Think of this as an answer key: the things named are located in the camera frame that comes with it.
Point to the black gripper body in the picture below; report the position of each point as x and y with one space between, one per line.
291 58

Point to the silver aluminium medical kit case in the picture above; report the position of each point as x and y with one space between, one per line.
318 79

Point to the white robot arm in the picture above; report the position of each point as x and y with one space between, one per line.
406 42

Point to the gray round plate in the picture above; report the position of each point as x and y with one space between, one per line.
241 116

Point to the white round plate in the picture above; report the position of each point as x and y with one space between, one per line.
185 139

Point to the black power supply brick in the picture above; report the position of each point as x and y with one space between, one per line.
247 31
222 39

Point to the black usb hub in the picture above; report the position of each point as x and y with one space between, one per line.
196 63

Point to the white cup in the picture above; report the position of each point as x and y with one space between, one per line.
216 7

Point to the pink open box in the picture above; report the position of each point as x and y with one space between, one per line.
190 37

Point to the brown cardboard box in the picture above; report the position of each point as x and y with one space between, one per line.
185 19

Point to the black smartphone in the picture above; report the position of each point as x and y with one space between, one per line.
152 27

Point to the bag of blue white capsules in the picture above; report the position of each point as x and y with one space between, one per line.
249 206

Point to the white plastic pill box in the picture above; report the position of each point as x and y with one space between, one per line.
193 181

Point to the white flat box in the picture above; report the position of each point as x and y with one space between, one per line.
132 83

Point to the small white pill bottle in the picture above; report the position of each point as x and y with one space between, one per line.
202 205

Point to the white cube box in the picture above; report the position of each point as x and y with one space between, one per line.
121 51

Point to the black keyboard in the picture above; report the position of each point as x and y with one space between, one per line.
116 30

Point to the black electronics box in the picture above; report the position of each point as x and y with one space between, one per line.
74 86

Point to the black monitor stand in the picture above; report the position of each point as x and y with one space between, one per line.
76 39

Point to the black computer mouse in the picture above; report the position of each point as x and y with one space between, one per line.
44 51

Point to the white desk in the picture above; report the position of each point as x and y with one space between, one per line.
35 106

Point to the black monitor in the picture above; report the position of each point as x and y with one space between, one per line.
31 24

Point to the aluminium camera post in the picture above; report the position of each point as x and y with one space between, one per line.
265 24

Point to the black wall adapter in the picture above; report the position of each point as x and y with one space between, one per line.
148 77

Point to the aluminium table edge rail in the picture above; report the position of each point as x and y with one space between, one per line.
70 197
^^^^^^^^^^^^^^^^
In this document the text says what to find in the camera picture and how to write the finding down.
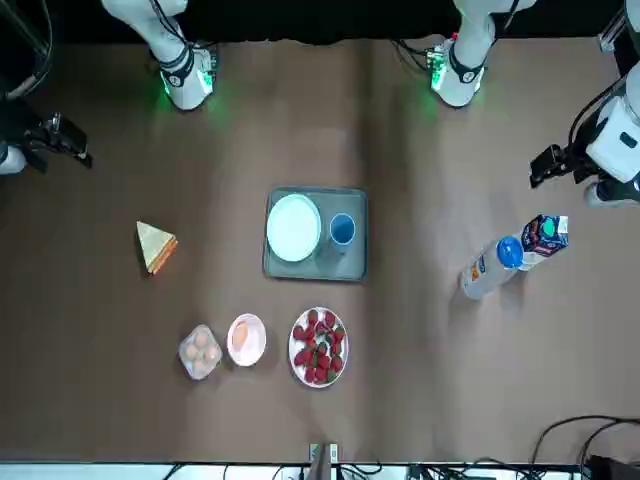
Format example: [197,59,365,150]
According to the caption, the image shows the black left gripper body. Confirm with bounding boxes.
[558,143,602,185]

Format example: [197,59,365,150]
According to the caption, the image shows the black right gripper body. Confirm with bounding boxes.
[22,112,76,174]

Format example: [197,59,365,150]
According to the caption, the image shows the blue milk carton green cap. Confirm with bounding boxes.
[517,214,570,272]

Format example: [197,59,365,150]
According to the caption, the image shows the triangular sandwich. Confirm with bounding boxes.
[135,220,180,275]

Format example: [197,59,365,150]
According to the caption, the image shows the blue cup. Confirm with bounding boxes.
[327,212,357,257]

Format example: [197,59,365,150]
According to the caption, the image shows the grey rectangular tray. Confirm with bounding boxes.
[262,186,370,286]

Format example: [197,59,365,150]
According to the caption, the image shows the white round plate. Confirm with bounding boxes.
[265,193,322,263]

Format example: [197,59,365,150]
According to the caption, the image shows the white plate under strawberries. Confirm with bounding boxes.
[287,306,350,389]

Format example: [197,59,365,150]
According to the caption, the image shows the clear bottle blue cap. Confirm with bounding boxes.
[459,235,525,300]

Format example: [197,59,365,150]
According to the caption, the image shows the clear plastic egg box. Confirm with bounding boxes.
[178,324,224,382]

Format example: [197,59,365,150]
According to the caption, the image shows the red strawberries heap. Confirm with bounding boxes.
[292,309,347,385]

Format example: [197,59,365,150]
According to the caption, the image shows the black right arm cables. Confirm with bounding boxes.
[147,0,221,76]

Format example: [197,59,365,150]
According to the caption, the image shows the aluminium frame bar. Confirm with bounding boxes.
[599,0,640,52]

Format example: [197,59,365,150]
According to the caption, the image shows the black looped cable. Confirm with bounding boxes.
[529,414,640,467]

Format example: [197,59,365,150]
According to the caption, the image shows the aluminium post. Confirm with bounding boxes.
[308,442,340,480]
^^^^^^^^^^^^^^^^
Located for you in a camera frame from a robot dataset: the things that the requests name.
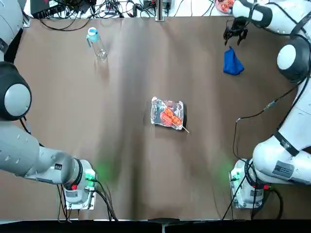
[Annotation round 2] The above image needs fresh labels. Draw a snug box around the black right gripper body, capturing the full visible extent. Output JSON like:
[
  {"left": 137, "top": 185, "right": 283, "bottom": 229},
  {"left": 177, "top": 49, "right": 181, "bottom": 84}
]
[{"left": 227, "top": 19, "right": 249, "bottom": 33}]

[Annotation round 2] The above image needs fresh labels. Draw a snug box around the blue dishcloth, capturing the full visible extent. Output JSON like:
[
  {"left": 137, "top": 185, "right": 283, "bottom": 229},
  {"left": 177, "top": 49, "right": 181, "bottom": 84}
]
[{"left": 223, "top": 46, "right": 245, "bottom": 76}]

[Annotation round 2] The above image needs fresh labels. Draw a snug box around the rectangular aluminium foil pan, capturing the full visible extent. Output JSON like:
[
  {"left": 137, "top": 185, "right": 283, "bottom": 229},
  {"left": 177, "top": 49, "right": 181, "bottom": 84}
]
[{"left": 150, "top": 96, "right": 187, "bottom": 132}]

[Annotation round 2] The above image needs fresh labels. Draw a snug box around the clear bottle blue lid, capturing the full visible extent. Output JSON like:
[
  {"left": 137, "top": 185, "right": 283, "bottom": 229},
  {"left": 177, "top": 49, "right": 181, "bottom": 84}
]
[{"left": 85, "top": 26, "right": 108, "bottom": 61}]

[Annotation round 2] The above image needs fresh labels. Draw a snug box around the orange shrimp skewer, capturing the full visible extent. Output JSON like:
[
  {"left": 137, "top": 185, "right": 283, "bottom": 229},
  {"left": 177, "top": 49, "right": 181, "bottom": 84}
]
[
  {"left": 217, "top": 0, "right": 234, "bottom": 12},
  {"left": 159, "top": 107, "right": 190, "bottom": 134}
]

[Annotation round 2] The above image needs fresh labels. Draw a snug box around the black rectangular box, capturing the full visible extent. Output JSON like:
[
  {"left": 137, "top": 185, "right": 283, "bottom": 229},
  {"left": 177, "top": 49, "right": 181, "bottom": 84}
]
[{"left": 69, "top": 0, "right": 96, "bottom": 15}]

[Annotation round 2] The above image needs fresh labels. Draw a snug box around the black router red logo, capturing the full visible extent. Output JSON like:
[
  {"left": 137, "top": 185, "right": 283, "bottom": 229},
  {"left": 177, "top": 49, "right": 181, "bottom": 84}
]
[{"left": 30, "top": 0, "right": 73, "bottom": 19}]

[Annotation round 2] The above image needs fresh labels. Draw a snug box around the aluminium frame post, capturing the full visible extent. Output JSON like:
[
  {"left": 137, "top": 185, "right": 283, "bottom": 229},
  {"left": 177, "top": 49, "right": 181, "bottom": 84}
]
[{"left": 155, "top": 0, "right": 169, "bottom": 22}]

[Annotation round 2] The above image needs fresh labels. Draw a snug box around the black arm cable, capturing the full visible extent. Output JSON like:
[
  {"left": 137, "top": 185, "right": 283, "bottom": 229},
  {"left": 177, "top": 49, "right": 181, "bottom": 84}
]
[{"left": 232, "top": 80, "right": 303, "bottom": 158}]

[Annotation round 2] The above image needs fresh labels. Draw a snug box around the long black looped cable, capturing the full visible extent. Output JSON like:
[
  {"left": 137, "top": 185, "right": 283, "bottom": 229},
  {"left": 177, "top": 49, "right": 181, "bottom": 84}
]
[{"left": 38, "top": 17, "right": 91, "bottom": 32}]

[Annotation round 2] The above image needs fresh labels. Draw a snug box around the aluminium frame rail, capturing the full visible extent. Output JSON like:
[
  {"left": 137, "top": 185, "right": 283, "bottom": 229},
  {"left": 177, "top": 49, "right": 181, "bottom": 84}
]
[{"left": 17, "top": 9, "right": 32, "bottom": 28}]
^^^^^^^^^^^^^^^^
What this task involves
Every line in the records above that contains the word "things" should be copied out.

Problem solution
Think of this as an answer key: the things named are located in the camera frame that comes with it.
Located for you in a camera frame from a robot dataset: the things that the requests name.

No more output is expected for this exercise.